Images are to be excluded, and the rest of the data repeated exactly.
(Data segment)
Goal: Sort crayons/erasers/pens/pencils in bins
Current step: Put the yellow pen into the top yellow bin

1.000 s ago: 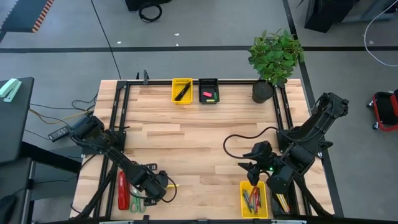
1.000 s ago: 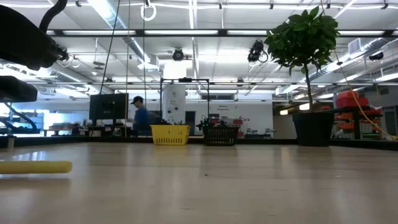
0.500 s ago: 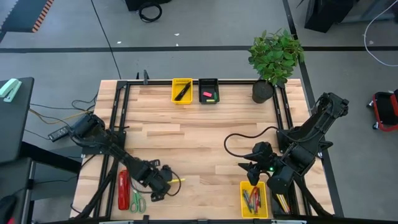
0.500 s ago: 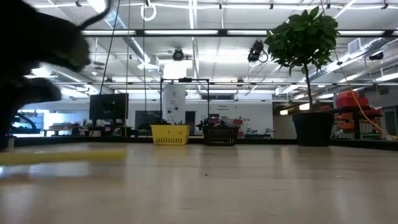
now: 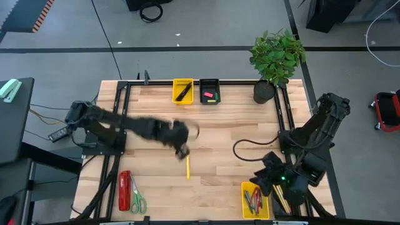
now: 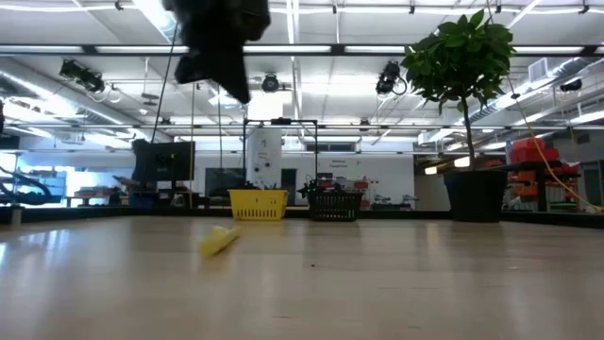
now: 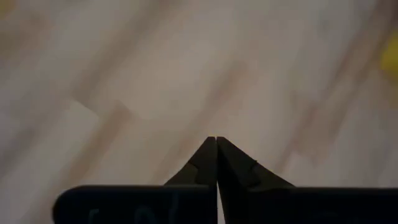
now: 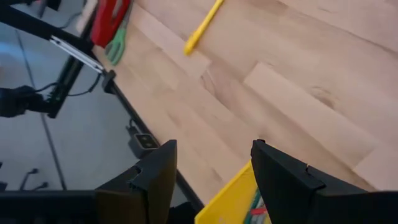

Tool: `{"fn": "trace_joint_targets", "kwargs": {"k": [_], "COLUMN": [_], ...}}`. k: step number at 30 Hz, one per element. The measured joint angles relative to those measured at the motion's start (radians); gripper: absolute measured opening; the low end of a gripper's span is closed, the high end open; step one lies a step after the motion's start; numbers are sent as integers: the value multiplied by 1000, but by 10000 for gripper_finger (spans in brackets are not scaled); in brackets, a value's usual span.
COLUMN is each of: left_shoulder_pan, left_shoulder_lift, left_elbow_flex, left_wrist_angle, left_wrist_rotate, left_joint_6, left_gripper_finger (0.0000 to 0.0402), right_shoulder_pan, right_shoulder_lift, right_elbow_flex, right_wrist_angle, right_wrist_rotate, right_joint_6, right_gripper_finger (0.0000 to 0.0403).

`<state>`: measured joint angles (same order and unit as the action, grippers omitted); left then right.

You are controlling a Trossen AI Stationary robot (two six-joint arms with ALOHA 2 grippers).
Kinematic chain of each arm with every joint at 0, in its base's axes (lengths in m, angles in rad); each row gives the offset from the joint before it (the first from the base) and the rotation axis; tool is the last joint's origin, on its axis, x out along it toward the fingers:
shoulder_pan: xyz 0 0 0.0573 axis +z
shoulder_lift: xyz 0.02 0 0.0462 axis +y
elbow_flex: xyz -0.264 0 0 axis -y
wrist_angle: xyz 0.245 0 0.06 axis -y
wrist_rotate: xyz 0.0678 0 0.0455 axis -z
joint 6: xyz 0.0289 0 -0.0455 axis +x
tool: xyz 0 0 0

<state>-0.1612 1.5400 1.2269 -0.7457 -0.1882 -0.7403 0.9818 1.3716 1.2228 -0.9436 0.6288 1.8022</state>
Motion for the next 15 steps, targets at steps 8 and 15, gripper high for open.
{"fn": "trace_joint_targets", "kwargs": {"k": [8,15], "left_shoulder_pan": [255,88], "left_shoulder_lift": [-6,18], "left_elbow_flex": [33,2], "left_wrist_angle": [61,97], "left_wrist_rotate": [330,490], "left_joint_6": [-44,619], "left_gripper_finger": [30,44], "right_shoulder_pan": [61,84], "right_shoulder_lift": [0,3], "right_elbow_flex": [0,0], "right_wrist_angle": [0,-7], "right_wrist_rotate": [17,53], "right_joint_6": [113,119], "right_gripper_finger": [212,212]}}
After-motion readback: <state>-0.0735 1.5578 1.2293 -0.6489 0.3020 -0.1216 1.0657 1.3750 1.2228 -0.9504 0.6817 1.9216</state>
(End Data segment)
§ **Response**
Goal: Sort crayons/erasers/pens/pencils in bins
Current step: Put the yellow pen into the top yellow bin

1.000 s ago: 
1.000 s ago: 
0.500 s ago: 
0.500 s ago: 
now: 
now: 
now: 
now: 

Tool: `{"fn": "trace_joint_targets", "kwargs": {"k": [_], "COLUMN": [_], ...}}`. k: step number at 30 Hz, one per element. The measured joint angles relative to those measured at the motion's start (radians); gripper: absolute measured opening; the low end of a gripper's span is closed, the high end open; step one lies a step after the motion's start; numbers are sent as integers: the value multiplied by 1000, but by 10000 for gripper_finger (spans in brackets are not scaled); in brackets, a value's usual span.
COLUMN is each of: left_shoulder_pan, left_shoulder_lift, left_elbow_flex, left_wrist_angle, left_wrist_rotate, left_joint_6, left_gripper_finger (0.0000 to 0.0402), right_shoulder_pan, right_shoulder_lift, right_elbow_flex, right_wrist_angle, right_wrist_rotate, right_joint_6, right_gripper_finger (0.0000 to 0.0403).

`<state>`: measured joint angles (same order and unit as the action, grippers omitted); left then right.

You are controlling a Trossen AI Stationary robot (two six-joint arms with ALOHA 2 grippers).
Kinematic chain of each arm with every joint at 0, in its base's axes (lengths in m, angles in rad); each row gives the offset from the joint before it (the first from the base) and the rotation axis; tool is the last joint's origin, on its axis, x out along it toward the fingers:
shoulder_pan: xyz 0 0 0.0573 axis +z
shoulder_lift: xyz 0.02 0 0.0462 axis +y
elbow_flex: xyz -0.264 0 0 axis -y
wrist_angle: xyz 0.245 0 0.06 axis -y
wrist_rotate: xyz 0.0678 0 0.0455 axis -z
joint 6: xyz 0.0289 0 -0.0455 axis +x
tool: xyz 0 0 0

<state>-0.1612 1.5400 1.2269 -0.7457 -0.1882 -0.7403 0.9818 1.3716 1.2228 -0.9436 0.6288 1.8022</state>
Motion for the next 15 steps, targets at steps 8 and 15, gripper high for open.
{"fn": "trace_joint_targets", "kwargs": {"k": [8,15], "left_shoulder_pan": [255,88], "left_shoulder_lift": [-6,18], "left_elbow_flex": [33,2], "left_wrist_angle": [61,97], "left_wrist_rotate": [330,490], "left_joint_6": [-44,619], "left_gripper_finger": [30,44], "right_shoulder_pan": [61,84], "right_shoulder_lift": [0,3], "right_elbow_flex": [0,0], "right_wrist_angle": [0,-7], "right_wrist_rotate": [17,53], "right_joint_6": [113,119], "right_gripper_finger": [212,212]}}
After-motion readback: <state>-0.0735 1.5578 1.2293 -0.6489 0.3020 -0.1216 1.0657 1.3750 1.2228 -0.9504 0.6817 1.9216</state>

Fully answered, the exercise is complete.